La oración del fariseo y del publicano
La oración del fariseo y del publicano
Mons. Jesús Pérez Rodríguez, O.F.M..- Hoy, domingo trigésimo del tiempo ordinario, nos vuelve Jesús a instruir acerca de la oración con una parábola. Esta parábola, la relata san Lucas, en su evangelio, por la actitud de los fariseos: “dijo Jesús esta parábola por algunos que, teniéndose por justos, se sentían seguros de sí mismos y despreciaban a los demás”.
Cuando alguien se propone ser deportista o aprender un arte u oficio entrena y entrena hasta quedar satisfecho. Sólo después de prepararse el deportista se anima a presentarse en público. No ocurre lo mismo con la oración. Normalmente, al principio parece que el estar en oración es obra fácil y se está satisfecho de acercarse a Dios, de corazón a corazón en la oración. Pero sucede que los entusiasmos desaperecen y comienza el aburrimiento, la aridez. Se vuelve pesada la oración.
Es necesario recordar que muchos santos, como san Juan de la Cruz, Santa Teresa, y, otros, pasaron por la aridez en la oración, pero supieron perseverar en ella. El seguir rezando en esos momentos de tedio y cansancio, el sentirse insatisfechos de sí mismos y de su oración es el momento culminante de haber alcanzado una profunda relación con Dios, a través de la oración.

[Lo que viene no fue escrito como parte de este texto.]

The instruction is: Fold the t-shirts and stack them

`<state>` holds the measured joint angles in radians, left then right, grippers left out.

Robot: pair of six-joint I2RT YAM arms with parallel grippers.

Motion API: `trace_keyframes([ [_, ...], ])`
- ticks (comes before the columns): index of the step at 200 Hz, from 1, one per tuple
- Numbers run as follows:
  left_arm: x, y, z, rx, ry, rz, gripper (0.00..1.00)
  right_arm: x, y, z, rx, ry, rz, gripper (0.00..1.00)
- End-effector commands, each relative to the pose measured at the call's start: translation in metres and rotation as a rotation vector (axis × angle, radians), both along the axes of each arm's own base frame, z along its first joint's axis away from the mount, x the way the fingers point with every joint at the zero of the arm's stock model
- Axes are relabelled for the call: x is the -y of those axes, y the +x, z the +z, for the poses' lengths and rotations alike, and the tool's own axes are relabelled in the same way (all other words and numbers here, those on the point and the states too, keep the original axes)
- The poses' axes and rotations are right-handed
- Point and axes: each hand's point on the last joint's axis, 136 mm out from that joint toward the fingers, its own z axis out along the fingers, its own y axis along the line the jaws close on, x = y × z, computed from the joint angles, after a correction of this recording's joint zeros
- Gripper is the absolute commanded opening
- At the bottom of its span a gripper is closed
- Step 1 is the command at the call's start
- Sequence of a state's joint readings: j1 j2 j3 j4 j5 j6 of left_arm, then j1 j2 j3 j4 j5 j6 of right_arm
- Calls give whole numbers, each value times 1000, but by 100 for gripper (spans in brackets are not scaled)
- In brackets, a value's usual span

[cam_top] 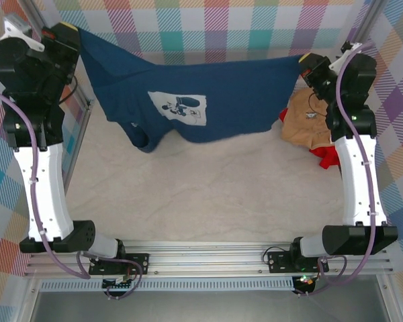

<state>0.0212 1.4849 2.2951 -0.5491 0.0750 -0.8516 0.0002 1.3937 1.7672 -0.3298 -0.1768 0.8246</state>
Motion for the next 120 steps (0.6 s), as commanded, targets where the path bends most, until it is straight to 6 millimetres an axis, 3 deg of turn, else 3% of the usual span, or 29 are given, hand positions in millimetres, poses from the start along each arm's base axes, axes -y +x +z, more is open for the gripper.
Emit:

Muchos cristianos y creyentes de otras religiones tenemos la experiencia de orar y sabemos que hay días en que nos sale espontánea la oración de alabanza, de acción de gracias… y que ha también días en que la oración no nos dice nada, se hace aburrida, pesada…
La parábola presenta la postura de dos personas y dos estilos de acercarse a Dios a través de la oración. Jesús no compara un pecador con un justo satisfecho de sí mismo y que desprecia a los otros. Quisiéramos llegar a la oración con muchas obras buenas y poder rezar como el fariseo. Nos duele hacer la oración del pobre publicano, que sólo se atreve a pedir perdón. Pero Jesús advierte que la oración bien hecha, la que eleva y acerca al hombre a Dios es la del publicano. Muchos hemos podido caer en la tentación de dejar la oración porque no tenemos muchas buenas obras que presentar al Señor. Si dejáramos la oración por ésta y otras razones, nos privamos de la oportunidad de intimar con Dios que nos ama y espera así como somos.
El evangelio como la primera lectura del libro de Sirácida quiere darnos confianza, especialmente, para esos días en que no sentimos nada en la oración o en ir a ella. Jesús dice que el humilde publicano “bajó a su casa justificado”, o sea, tuvo un verdadero encuentro con Dios, a pesar de sus pecados.
En cada misa empezamos con el acto penitencial y rezamos el “yo confieso…” o cantamos una oración pidiendo perdón. Esto lo hacemos con humildad, sintiéndonos pecadores ante Dios. Tiene que ser así, sólo Dios es Santo. Esto lo organiza de esta forma la Madre Iglesia, a través de los ritos de la liturgia, para que desde el principio la eucaristía esté centrada no en nuestros méritos ni en nuestros pecados, sino en la benevolencia y misericordia de Dios Padre.
Debiéramos revisar nuestras actitudes ante Dios y nuestra participación en la eucaristía buscando ser sinceros con Dios y con nosotros mismos y evitando caer en la rutina causante de la ruina del crecimiento espiritual. Imitemos, en la oración del “yo confieso, al humilde publicano y dándonos golpes de pecho expresamos ante Dios y los hermanos que hemos pecado, “por mi culpa, por mi culpa, por mi gran culpa…”.
El personaje central de la parábola del fariseo y del publicano es el humilde publicano. Dios nos llama a vivir una relación profunda con él esa es la vocación del hombre, llegar a la comunión con Dios nos dice en el Concilio Vaticano II.
El domingo pasado nos decía Jesús, “es necesario orar siempre sin desanimarse”. Hay que superar el desánimo, sabiendo que podemos ser mejores, reconociendo que Dios está a nuestro lado, como dice el apóstol Pablo, “el Señor estuvo a su lado, dándole fuerzas”. La experiencia de nuestras fallas debiera ser una oportunidad para experimentar la salvación que Dios nos ofrece. Todo el que acepta su pequeñez ante Dios logrará comunicarse íntimamente con Dios y podrá cantar como María: “mi alma glorifica al Señor… miró la pequeñez de su sierva”.